Items from a dataset
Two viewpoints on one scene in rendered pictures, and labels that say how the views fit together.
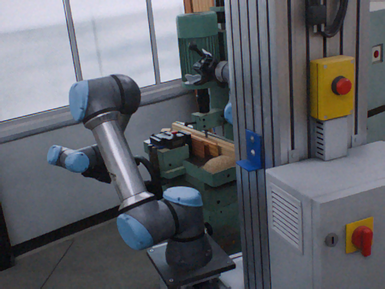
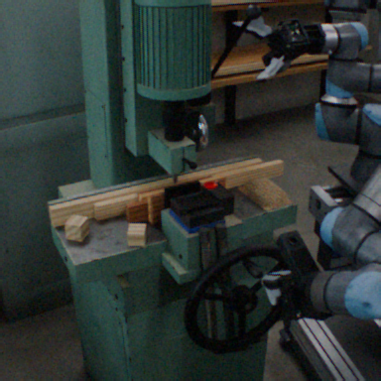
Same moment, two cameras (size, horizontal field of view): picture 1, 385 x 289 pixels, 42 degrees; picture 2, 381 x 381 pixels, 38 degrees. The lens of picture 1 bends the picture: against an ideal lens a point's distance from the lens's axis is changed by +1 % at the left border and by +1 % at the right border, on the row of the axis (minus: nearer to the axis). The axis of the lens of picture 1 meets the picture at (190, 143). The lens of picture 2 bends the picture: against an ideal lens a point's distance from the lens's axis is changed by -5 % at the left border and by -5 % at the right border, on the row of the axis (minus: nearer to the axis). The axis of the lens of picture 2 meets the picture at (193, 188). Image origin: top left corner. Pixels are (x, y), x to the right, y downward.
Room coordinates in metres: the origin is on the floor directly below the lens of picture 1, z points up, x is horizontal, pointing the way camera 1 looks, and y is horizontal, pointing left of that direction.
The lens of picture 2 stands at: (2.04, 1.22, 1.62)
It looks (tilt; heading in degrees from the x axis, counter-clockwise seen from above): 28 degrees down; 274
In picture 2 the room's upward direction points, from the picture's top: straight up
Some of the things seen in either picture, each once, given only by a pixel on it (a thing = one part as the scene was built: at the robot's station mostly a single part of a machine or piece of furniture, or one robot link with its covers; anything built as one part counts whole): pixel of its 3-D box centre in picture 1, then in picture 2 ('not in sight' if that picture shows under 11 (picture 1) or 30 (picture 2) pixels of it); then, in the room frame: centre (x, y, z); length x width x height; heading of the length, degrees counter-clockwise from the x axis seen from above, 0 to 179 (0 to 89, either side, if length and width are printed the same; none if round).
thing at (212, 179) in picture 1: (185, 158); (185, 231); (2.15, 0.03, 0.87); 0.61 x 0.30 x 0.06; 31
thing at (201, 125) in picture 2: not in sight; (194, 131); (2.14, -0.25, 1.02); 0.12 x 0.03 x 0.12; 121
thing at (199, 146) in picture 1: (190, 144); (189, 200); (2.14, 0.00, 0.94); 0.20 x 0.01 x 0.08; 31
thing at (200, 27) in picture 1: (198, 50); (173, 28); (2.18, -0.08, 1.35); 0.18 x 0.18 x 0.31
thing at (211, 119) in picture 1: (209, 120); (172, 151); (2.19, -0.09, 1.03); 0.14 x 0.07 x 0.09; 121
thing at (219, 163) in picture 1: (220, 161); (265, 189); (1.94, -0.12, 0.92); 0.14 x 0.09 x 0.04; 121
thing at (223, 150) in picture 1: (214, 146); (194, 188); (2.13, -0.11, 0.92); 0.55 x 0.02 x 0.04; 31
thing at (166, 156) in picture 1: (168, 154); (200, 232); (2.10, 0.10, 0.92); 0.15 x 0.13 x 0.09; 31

* * *

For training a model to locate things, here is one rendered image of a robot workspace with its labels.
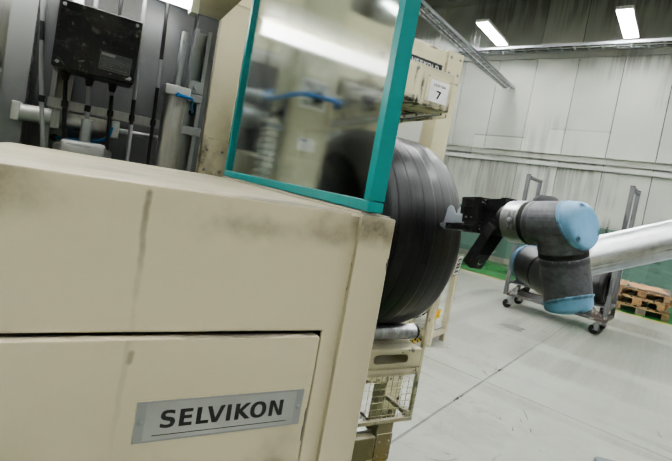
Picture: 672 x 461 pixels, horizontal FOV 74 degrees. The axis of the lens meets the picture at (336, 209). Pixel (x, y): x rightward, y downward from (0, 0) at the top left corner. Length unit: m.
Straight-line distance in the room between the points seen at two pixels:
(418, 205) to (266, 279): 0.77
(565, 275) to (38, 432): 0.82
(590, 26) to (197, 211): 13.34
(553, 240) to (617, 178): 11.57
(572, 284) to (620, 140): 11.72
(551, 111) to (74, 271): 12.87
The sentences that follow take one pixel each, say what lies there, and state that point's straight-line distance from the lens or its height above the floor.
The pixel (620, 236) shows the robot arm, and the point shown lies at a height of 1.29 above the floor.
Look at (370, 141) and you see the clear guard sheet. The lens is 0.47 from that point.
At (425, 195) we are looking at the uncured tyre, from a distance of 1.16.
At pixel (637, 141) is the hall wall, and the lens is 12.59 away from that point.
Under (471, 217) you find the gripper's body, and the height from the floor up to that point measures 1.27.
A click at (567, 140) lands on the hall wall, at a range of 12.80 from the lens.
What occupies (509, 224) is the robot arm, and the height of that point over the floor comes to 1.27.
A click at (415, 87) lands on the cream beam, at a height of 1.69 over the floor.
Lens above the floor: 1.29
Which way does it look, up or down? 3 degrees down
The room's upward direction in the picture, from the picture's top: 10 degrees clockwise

* [The problem]: Among the entries above, copy exactly the stretch from the line holding "For training a" through the line holding "Which way does", leaving out any pictures.

* [Solution to the exercise]:
For training a model to locate things, here is one rendered image of a robot workspace with its labels.
Picture: 672 x 461 pixels, horizontal FOV 74 degrees. The axis of the lens meets the picture at (336, 209). Pixel (x, y): x rightward, y downward from (0, 0) at the top left corner. Length unit: m.
Straight-line distance in the room between the points seen at two pixels:
(418, 205) to (266, 279): 0.77
(565, 275) to (38, 432): 0.82
(590, 26) to (197, 211): 13.34
(553, 240) to (617, 178): 11.57
(572, 284) to (620, 140): 11.72
(551, 111) to (74, 271): 12.87
The sentences that follow take one pixel each, say what lies there, and state that point's straight-line distance from the lens or its height above the floor.
The pixel (620, 236) shows the robot arm, and the point shown lies at a height of 1.29 above the floor.
Look at (370, 141) and you see the clear guard sheet. The lens is 0.47 from that point.
At (425, 195) we are looking at the uncured tyre, from a distance of 1.16.
At pixel (637, 141) is the hall wall, and the lens is 12.59 away from that point.
Under (471, 217) you find the gripper's body, and the height from the floor up to that point measures 1.27.
A click at (567, 140) lands on the hall wall, at a range of 12.80 from the lens.
What occupies (509, 224) is the robot arm, and the height of that point over the floor comes to 1.27.
A click at (415, 87) lands on the cream beam, at a height of 1.69 over the floor.
Lens above the floor: 1.29
Which way does it look, up or down? 3 degrees down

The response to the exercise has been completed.